Between 2001 and 2009 the median financial burden associated with health care costs increased about 2.7 percent annually, or about 21.9 percent. During that same time span median household income rose an average of 1.5 percent per year while payments for insurance premiums increased 7.1 percent and out-of-pocket health costs increased 1.2 percent on average annually. The authors wrote, “These increases were felt by households of all ages, incomes, and health status all over the United States."

Len Nichols, Ph.D., professor of health policy at George Mason University, has said this study shows convincingly that health care is becoming less affordable over time for almost everyone. However, Nichols also says that some insured people who have to buy better new policies may pay more after reform than they used to pay, but they will probably get better coverage. It is his position that although financial burden analysis is significant, it is not necessarily the final word on the wisdom of recent policy changes.

It appears to me that there is a great deal of confusion and anxieties surrounding the Affordable Care Act. Clearly, from a humanitarian perspective any civilized country would want affordable and quality health care coverage to be available for every citizen of the country. The financial realities of the present economic situation in the United States make it clear that the Affordable Care Act does not even come close to accomplishing this utopian goal. Although it is an interesting point by Nichols that people who have to pay more for health insurance now will probably at least get better coverage, this does not solve the problem. I see people getting sick with anxiety, depression, high blood pressure and other chronic illnesses from the stressors associated with economic problems daily.

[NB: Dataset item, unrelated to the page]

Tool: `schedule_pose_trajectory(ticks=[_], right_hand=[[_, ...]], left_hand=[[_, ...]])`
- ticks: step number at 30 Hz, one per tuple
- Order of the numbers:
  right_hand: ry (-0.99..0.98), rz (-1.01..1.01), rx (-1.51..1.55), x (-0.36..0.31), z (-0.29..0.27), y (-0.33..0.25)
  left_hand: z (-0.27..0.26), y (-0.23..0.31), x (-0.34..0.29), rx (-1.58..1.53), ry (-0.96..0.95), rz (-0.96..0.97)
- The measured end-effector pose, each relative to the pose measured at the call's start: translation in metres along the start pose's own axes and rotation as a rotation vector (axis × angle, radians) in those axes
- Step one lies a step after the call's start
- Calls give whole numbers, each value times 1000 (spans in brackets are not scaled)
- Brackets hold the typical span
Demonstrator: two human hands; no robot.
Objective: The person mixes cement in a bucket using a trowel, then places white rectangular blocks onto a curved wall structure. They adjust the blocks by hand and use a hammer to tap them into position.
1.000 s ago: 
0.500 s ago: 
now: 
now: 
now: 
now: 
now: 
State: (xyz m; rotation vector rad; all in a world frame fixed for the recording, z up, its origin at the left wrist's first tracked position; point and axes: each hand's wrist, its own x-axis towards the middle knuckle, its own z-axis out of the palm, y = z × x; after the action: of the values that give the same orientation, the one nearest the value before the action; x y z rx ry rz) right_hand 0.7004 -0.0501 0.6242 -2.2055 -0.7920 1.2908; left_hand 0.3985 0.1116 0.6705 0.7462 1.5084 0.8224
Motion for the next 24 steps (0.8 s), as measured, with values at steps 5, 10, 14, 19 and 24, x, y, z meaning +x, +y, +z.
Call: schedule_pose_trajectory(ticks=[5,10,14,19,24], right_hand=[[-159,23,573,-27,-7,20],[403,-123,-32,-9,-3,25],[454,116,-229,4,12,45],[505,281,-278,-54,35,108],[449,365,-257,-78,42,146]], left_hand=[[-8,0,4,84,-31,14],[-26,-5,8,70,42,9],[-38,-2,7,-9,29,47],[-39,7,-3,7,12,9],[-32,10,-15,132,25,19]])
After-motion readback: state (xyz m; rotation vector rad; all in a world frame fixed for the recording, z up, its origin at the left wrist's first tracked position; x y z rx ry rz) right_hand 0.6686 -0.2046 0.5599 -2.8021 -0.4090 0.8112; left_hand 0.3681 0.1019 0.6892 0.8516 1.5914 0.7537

So this supposed better coverage may be used in many instances to pay for treatment of new serious illnesses created by this situation as more and more families split up in divorces due to economic hardships and more kids suffer in foster homes after child protective agencies carry them away from their bankrupt parents in tears. There are also the growing numbers of completely impoverished and homeless people across the United States for whom all of these so called reforms have absolutely no meaning at all.

In my opinion the bottom line is therefore the only way to make high quality health care more affordable and more desirable for more Americans will be to create more stronger economic opportunities for more Americans who want to work for a living. The government should be investing more in job and wealth creation opportunities for as many Americans as possible instead of focusing on creating a massive welfare state.